> [Dataset extract]

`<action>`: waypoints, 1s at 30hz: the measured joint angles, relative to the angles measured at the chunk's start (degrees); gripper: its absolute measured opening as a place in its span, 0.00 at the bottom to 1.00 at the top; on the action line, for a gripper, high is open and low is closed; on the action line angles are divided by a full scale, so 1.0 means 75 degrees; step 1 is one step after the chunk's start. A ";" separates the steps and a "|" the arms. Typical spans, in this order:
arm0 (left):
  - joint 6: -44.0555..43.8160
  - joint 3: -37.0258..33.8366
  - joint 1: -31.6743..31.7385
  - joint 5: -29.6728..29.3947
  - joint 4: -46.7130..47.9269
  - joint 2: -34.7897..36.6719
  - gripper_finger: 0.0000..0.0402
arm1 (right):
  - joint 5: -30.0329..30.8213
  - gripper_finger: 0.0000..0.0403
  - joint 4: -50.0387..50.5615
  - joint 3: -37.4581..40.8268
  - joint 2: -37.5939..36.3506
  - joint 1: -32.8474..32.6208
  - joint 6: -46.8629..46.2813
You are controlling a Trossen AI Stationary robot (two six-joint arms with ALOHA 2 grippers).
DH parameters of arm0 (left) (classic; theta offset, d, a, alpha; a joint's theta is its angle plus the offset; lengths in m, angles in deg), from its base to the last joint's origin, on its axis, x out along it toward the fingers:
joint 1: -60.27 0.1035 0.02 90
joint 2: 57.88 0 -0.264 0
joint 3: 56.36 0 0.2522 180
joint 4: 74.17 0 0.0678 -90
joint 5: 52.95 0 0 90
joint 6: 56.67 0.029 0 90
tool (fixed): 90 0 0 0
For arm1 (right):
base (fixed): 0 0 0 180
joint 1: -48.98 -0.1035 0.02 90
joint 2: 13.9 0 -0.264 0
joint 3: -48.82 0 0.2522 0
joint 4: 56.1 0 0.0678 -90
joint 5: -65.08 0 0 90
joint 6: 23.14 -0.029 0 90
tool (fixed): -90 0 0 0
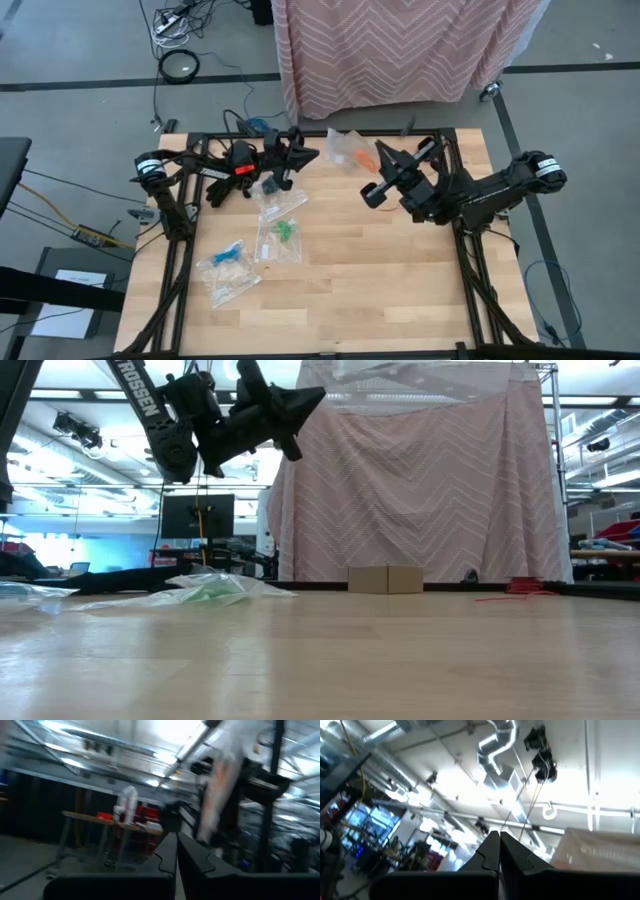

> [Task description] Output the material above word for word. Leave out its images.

> [Solved problem]
`<action>`: waypoints, 1s at 30hz: the measured joint angles, relative to the angles measured at the chunk's start (degrees); gripper: its absolute measured opening as a place in its span, 0.00 at the bottom to 1.00 at the top; on the action line, for a gripper, high is open and low is closed; on the action line angles are divided by a full scale, so 1.0 means 75 degrees; step 1 is one step after the chunk's start. A ";" separates the steps and a "|" the arms. Typical spans, in this order:
arm0 (left):
  - joint 6: -44.0555..43.8160
  - joint 3: -37.0258..33.8366
  - joint 1: -31.6743..31.7385
  - joint 5: -29.6728..29.3947
  - joint 4: -46.7130..47.9269
  - joint 2: -34.7897..36.6719
  - gripper_finger: 0.0000..0.0402
arm1 (right):
  - joint 5: -30.0329..30.8213
  - gripper_finger: 0.0000..0.0403
  - joint 4: -50.0387..50.5615
  - joint 3: -37.4581..40.8268
  - joint 2: -37.5939..36.3506
  - joint 1: -32.8474..32.6208
  - joint 6: -46.8629..46.2813
You are controlling a Trossen AI Stationary robot (two six-joint arms with ALOHA 2 grippers).
DH parameters of arm0 (left) (classic; theta offset, d, a, alpha; a joint's theta is its angle plus the offset; lengths in m, angles in deg), from its base to the last joint's origin, on its axis, x out along it toward the fingers:
joint 1: -60.27 0.1035 0.02 90
joint 2: 57.88 0 -0.264 0
joint 3: 56.36 0 0.2522 180
joint 4: 74.17 0 0.0678 -90
joint 5: 52.95 0 0 90
joint 6: 56.67 0.029 0 90
tool (fixed): 90 0 0 0
For arm1 (right):
base (fixed): 0 0 0 180
joint 1: -48.98 -0.1035 0.02 90
joint 2: 13.9 0 -0.264 0
joint 3: -48.82 0 0.2522 0
joint 4: 56.1 0 0.0678 -90
joint 5: -65.08 0 0 90
joint 6: 23.14 -0.029 0 90
tool (fixed): -90 0 0 0

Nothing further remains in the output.